Header-based intrinsics translation tools, such as SIMDe and SSE2NEON are a great way to quickly get a prototype running on Arm64. These tools automatically translate x86 intrinsics to SVE or NEON intrinsics (refer to Arm Single-Instruction Multiple-Data Instructions). This approach provides a quick starting point when porting performance critical codes and shortens the time needed to get a working program that can be used to extract profiles and to identify hot paths in the code.
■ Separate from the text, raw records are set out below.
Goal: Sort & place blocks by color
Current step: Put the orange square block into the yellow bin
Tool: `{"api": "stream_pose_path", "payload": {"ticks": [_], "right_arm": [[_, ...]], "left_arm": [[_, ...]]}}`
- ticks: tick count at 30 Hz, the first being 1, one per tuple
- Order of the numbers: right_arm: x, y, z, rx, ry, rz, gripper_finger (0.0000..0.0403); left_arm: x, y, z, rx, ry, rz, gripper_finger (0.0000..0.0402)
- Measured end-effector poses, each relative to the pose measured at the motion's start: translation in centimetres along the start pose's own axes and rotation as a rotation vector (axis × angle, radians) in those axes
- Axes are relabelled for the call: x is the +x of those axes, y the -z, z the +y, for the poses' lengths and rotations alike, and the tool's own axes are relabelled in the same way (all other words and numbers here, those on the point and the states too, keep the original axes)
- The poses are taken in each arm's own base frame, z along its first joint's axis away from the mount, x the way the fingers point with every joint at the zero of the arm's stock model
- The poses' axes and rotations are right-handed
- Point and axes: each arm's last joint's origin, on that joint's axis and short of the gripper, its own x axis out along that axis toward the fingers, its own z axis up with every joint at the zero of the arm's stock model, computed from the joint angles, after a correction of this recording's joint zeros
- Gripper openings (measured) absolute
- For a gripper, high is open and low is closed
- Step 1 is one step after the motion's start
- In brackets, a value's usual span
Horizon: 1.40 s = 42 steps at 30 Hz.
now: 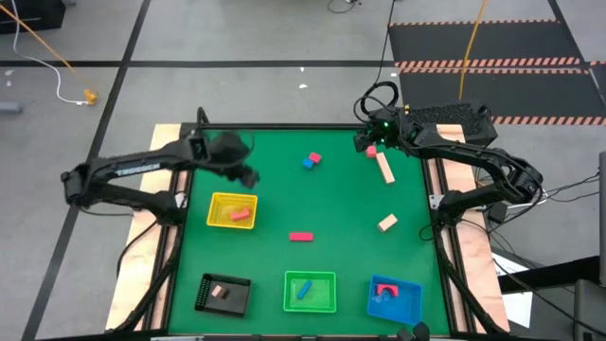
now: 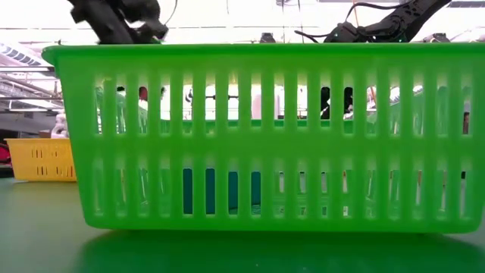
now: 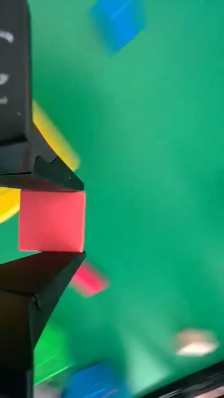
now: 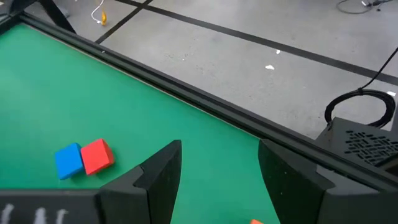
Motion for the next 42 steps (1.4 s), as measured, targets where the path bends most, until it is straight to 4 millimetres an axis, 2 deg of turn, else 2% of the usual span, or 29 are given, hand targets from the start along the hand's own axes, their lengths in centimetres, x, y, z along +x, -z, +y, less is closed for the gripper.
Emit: {"api": "stream_pose_path", "payload": {"ticks": [7, 15, 18, 23, 30, 36, 42], "right_arm": [[0.0, 0.0, 0.0, -0.016, 0.0, 0.001, 0.0205], [0.0, 0.0, 0.0, -0.075, -0.001, 0.001, 0.0205], [0.0, 0.0, 0.0, -0.089, -0.001, 0.003, 0.0205], [0.0, 0.1, 0.2, -0.09, -0.073, 0.022, 0.0205], [0.0, 0.1, 0.4, -0.09, -0.125, 0.034, 0.0205], [0.0, 0.1, 0.4, -0.086, -0.126, 0.032, 0.0205], [0.0, 0.1, 0.4, -0.083, -0.125, 0.032, 0.0205]], "left_arm": [[-1.7, 5.5, -3.6, -0.04, 0.093, 0.187, 0.013], [-1.6, 9.2, -5.7, -0.148, 0.061, 0.288, 0.013], [-1.4, 9.4, -5.8, -0.173, 0.015, 0.232, 0.013], [-0.7, 8.9, -4.7, -0.231, -0.15, 0.121, 0.013], [1.3, 9.4, -2.7, -0.292, -0.404, 0.152, 0.013], [3.3, 9.5, -1.4, -0.304, -0.498, 0.145, 0.013], [4.0, 8.7, -0.4, -0.329, -0.544, 0.074, 0.0191]]}}
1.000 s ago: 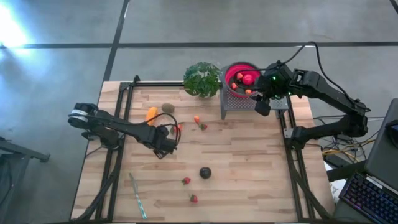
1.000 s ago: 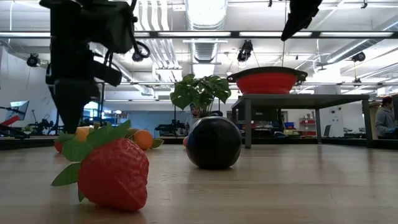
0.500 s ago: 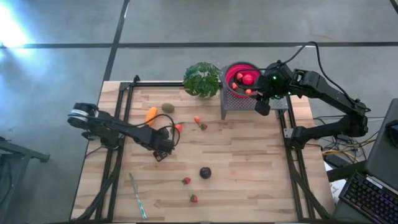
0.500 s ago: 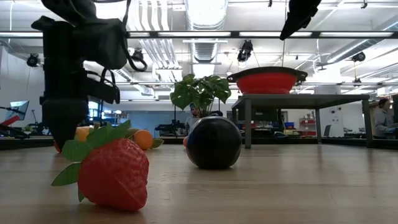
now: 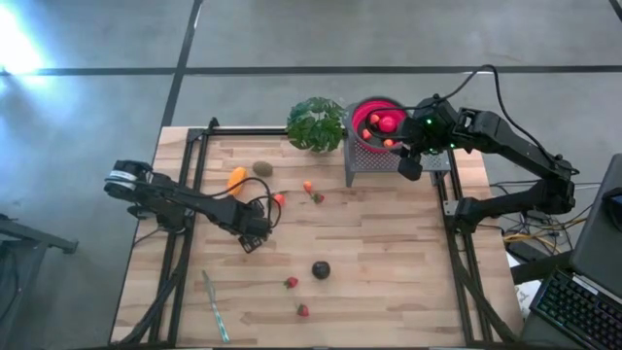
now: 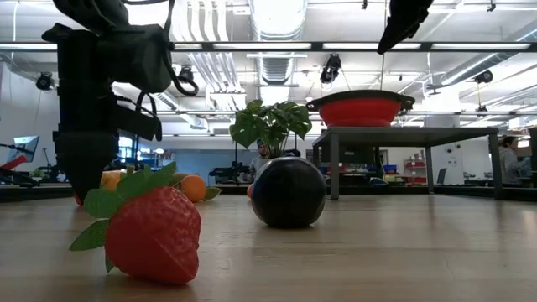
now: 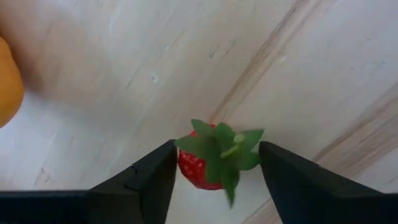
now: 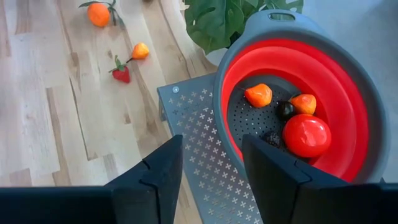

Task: Pick & Place Fruit
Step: Put the strawberry into the red strainer bowl on the shelf

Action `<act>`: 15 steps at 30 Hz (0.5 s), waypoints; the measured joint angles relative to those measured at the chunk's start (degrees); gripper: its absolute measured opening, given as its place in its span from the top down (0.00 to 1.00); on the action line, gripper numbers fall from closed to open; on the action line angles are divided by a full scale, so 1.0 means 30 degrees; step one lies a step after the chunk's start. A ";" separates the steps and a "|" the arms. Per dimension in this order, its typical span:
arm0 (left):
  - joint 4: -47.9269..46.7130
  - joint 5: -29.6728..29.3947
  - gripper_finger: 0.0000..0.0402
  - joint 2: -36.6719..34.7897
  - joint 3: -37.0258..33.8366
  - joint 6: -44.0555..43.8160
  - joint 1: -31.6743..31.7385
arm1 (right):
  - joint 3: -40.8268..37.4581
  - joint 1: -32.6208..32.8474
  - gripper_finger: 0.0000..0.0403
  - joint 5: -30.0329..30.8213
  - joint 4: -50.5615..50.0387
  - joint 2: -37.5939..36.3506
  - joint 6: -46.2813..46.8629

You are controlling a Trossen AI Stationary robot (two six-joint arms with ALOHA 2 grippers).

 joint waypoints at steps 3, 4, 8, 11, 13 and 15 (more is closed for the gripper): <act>0.0031 0.0242 0.48 0.0015 0.0000 0.0007 0.0000 | 0.0000 0.0000 0.59 0.0000 0.0000 0.0000 0.0000; 0.0038 0.0307 0.50 0.0015 -0.0006 0.0000 0.0000 | 0.0000 -0.0002 0.60 0.0000 0.0000 0.0000 0.0000; 0.0049 0.0378 0.57 0.0029 -0.0015 0.0012 0.0000 | 0.0007 0.0000 0.63 0.0000 -0.0007 0.0000 0.0000; 0.0006 0.0377 0.61 0.0029 -0.0015 0.0147 0.0000 | 0.0007 0.0000 0.65 0.0000 -0.0007 0.0000 0.0000; -0.0028 0.0361 0.62 0.0020 -0.0022 0.0219 0.0000 | 0.0007 0.0000 0.67 -0.0004 -0.0007 0.0000 -0.0006; -0.0059 0.0361 0.62 -0.0031 -0.0029 0.0222 0.0000 | 0.0007 0.0000 0.68 -0.0007 -0.0007 0.0000 -0.0007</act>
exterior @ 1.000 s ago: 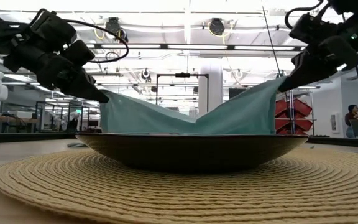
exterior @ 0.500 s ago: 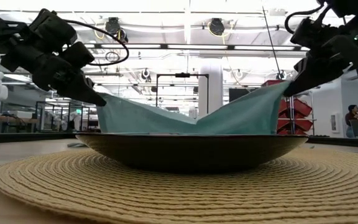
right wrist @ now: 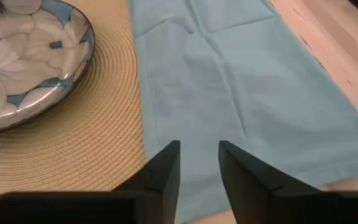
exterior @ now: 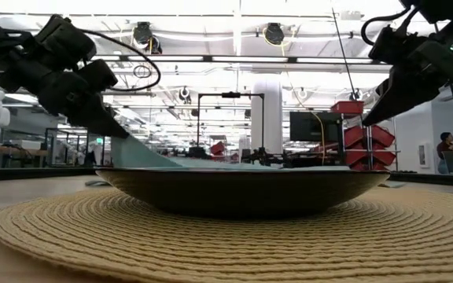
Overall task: Set table place
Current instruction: Fold the blue napkin
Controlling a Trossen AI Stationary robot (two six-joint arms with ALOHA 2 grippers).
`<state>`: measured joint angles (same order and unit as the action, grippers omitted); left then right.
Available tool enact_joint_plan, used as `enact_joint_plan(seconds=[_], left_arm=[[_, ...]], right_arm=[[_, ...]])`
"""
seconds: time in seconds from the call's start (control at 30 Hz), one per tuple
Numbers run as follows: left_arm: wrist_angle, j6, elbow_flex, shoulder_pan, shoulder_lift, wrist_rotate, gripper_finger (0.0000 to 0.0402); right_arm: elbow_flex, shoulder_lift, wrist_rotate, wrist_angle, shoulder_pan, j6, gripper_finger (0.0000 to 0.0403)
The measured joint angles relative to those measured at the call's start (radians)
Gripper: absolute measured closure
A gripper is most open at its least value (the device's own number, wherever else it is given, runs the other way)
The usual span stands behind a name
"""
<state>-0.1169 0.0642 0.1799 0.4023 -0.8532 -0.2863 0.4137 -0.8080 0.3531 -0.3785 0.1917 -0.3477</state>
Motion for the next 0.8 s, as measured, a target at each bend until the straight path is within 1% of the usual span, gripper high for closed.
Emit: enact_joint_plan(seconds=[0.13, 0.47, 0.53, 0.67, 0.73, 0.8], left_arm=[[-0.003, -0.029, -0.007, -0.012, 0.0, -0.009, 0.0262], [0.015, -0.033, -0.007, -0.037, 0.037, -0.01, 0.0259], [0.01, -0.029, -0.007, -0.036, 0.046, 0.048, 0.0259], [-0.055, -0.01, -0.007, -0.015, 0.051, 0.209, 0.0259], [-0.087, -0.007, -0.007, 0.008, 0.052, 0.24, 0.0259], [-0.113, -0.024, -0.007, 0.03, 0.051, 0.237, 0.0259]], right_arm=[[0.0, 0.0, -0.037, 0.007, 0.0, -0.001, 0.0286], [0.0, 0.0, -0.044, 0.01, 0.0, 0.005, 0.0286], [0.0, 0.0, -0.039, 0.026, 0.0, 0.023, 0.0286], [0.0, 0.0, -0.017, 0.123, -0.028, 0.085, 0.0286], [0.0, 0.0, -0.016, 0.164, -0.051, 0.099, 0.0286], [0.0, 0.0, -0.022, 0.177, -0.072, 0.098, 0.0286]])
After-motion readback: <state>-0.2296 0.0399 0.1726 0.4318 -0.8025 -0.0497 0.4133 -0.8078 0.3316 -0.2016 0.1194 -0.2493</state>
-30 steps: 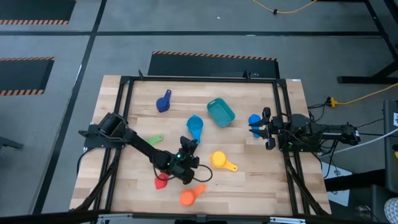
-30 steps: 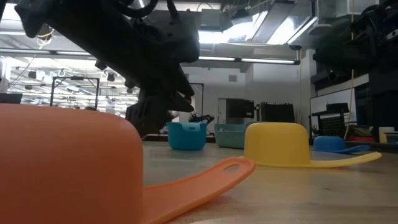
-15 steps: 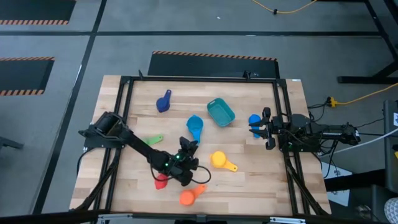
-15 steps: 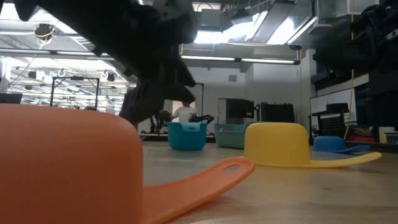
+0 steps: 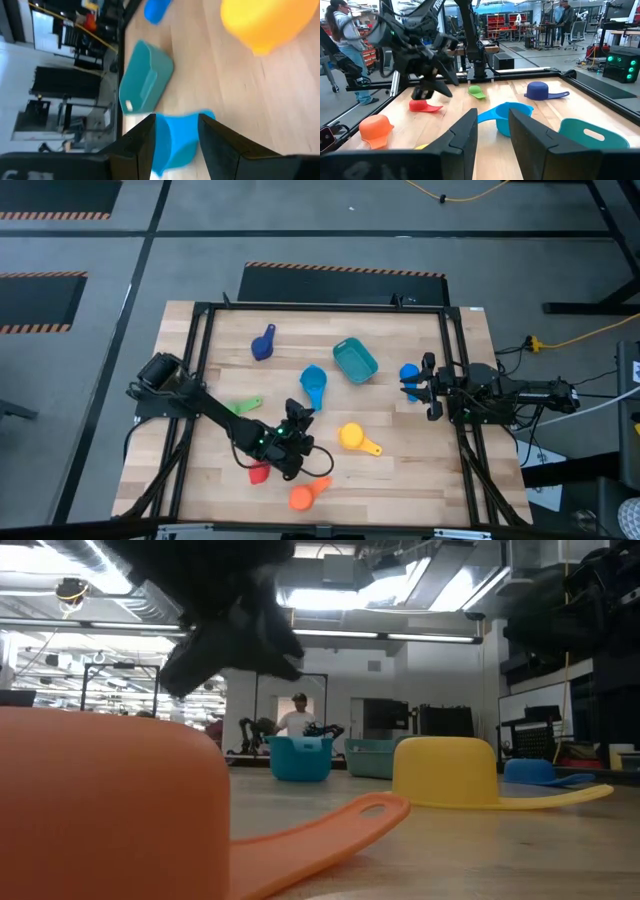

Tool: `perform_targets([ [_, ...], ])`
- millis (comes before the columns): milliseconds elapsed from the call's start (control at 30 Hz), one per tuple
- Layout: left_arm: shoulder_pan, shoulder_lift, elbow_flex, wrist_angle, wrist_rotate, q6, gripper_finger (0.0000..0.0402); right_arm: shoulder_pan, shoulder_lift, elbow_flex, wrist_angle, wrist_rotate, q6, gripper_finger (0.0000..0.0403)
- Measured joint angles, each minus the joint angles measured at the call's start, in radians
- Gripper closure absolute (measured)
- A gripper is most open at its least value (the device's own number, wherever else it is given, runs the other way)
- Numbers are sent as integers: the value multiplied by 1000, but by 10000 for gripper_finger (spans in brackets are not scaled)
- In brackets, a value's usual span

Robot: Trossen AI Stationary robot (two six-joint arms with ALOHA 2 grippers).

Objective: Nest measuring cups in basket
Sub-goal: Stack the yellow measuring cup on top of the light blue measuring cup

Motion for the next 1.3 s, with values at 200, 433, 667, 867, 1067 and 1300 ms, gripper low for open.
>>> perform_targets([
  [200,9,-100,0,-88,86,-6,263,0,2,0,2,0,0,288],
  [433,74,-317,-1,-197,220,-8,263,0,2,0,9,0,0,288],
  [667,249,-577,-163,-119,518,-12,263,0,2,0,9,0,0,288],
  [867,393,-736,-413,190,809,-34,263,0,2,0,19,0,0,288],
  [1067,424,-845,-579,334,943,-86,263,0,2,0,24,0,4,288],
  [1300,416,-951,-764,505,949,-114,263,0,2,0,36,0,4,288],
])
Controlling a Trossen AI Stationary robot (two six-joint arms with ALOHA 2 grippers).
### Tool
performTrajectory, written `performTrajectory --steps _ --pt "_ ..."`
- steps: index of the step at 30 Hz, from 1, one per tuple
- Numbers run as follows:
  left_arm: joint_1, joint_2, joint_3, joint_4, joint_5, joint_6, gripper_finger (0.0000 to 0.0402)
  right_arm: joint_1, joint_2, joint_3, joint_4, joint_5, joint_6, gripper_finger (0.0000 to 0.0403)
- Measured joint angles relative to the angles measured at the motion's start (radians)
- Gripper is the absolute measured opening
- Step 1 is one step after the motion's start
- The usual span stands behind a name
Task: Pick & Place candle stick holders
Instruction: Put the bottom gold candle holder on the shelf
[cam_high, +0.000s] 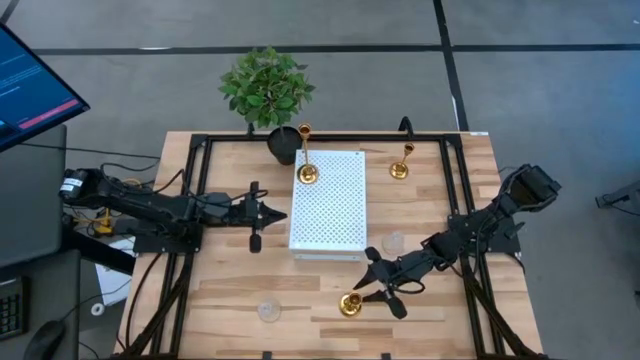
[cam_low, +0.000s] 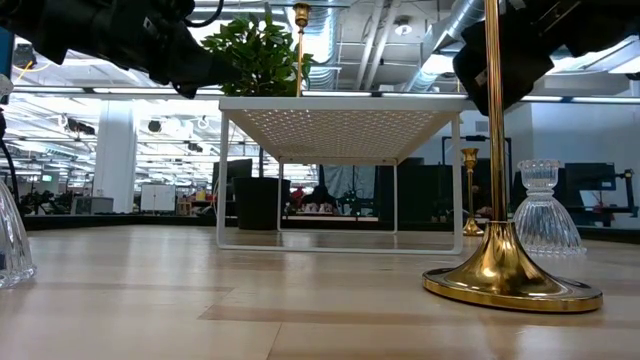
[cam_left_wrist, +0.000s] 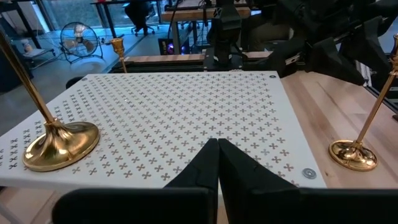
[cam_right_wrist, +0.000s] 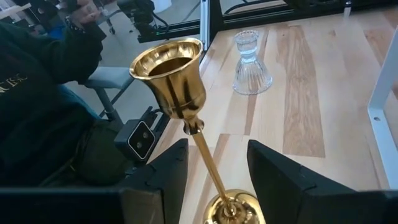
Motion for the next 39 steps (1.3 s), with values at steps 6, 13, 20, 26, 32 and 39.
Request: performTrajectory --steps 6,13,20,26,32,39 --pt "0.0 0.0 0.0 0.0 0.0 0.0 0.0007 0.028 0.0 0.0 0.0 0.047 0.0 0.0156" --pt "0.0 0.0 0.0 -0.001 0.0 0.0 0.0007 0.038 0.0 0.0 0.0 0.102 0.001 0.0159" --pt "0.0 0.0 0.0 -0.002 0.0 0.0 0.0007 0.039 0.0 0.0 0.0 0.124 0.05 0.0149" --pt "0.0 0.0 0.0 -0.006 0.0 0.0 0.0007 0.052 0.138 0.064 0.025 0.123 0.048 0.0143" --pt "0.0 0.0 0.0 -0.01 0.0 0.0 0.0007 0.061 0.256 0.164 0.022 0.106 0.041 0.0147" --pt "0.0 0.0 0.0 -0.01 0.0 0.0 0.0007 0.057 0.278 0.199 0.006 0.069 0.036 0.0134"
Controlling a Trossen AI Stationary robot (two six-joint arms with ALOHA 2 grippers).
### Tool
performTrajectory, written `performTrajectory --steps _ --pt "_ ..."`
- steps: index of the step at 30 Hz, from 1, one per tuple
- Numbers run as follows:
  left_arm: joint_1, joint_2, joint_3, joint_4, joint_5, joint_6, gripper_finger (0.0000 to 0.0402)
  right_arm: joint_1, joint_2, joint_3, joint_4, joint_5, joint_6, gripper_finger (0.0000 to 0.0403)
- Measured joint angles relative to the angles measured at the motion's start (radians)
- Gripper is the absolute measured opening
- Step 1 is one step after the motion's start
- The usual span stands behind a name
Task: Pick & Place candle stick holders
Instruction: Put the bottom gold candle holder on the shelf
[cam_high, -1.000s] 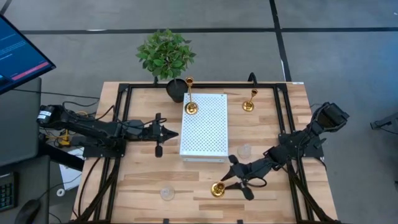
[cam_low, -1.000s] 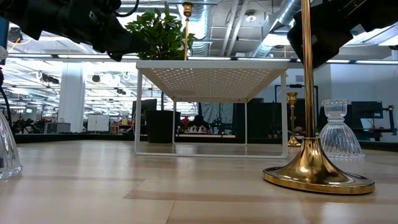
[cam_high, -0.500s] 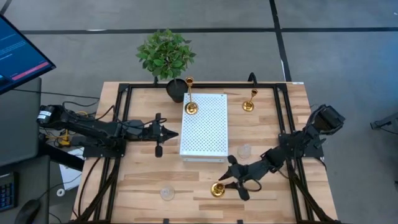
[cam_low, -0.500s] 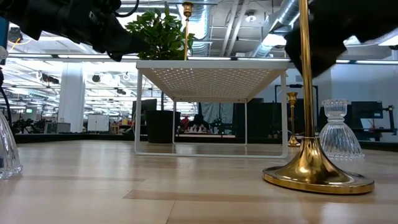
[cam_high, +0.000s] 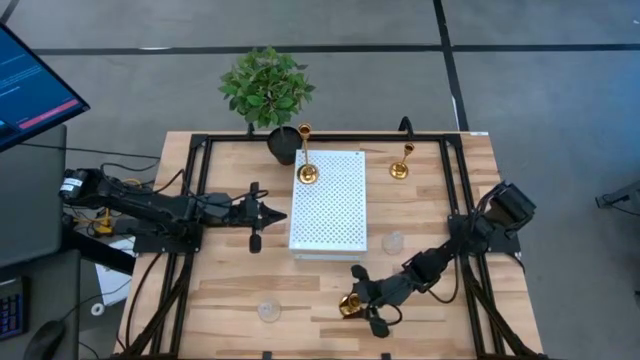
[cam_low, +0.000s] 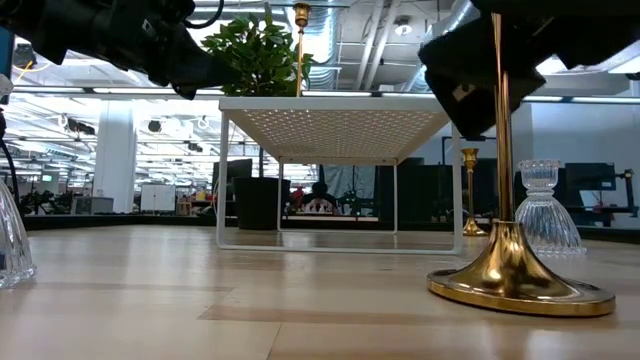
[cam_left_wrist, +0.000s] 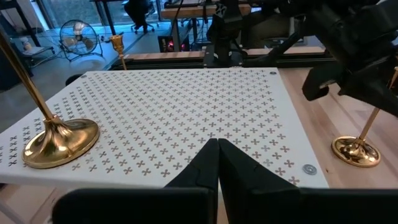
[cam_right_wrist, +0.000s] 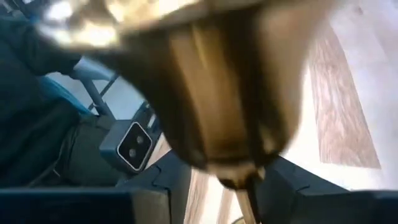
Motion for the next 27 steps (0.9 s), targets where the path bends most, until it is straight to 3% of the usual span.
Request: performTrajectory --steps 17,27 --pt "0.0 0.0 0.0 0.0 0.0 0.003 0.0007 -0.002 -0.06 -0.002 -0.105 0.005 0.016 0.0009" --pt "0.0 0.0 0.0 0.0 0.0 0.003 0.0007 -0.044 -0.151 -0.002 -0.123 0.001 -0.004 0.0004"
After a profile is established, the hot paths can be rewritten to avoid the overhead of the automatic translation of intrinsics.

Note: GCC’s __sync built-ins are outdated and might be biased towards the x86 memory model.
Use __atomic versions of these functions instead of the __sync versions.
Refer to the GCC documentation for more information.

Signedness of the char Type

The C standard does not specify the signedness of the char type. On x86, many compilers assume that char is signed by default, but on Arm64, compilers often assume it is unsigned by default. This difference can be addressed by using standard integer types that specify signedness (for example, uint8_t and int8_t) or by specifying char signedness with compiler flags, for example, -fsigned-char or -funsigned-char.

Arm Instructions for Machine Learning

NVIDIA Grace supports Arm dot-product instructions (commonly used for Machine Learning (quantized) inference workloads) and half precision floating point (FP16). These features enable performant and power efficient machine learning by doubling the number of operations per second and reducing the memory footprint compared to single precision floating point, all while enjoying large dynamic range. These features are enabled automatically in the NVIDIA compilers. To enable these features in GNU or LLVM compilers, compile with -mcpu=native or -mcpu=neoverse-v2.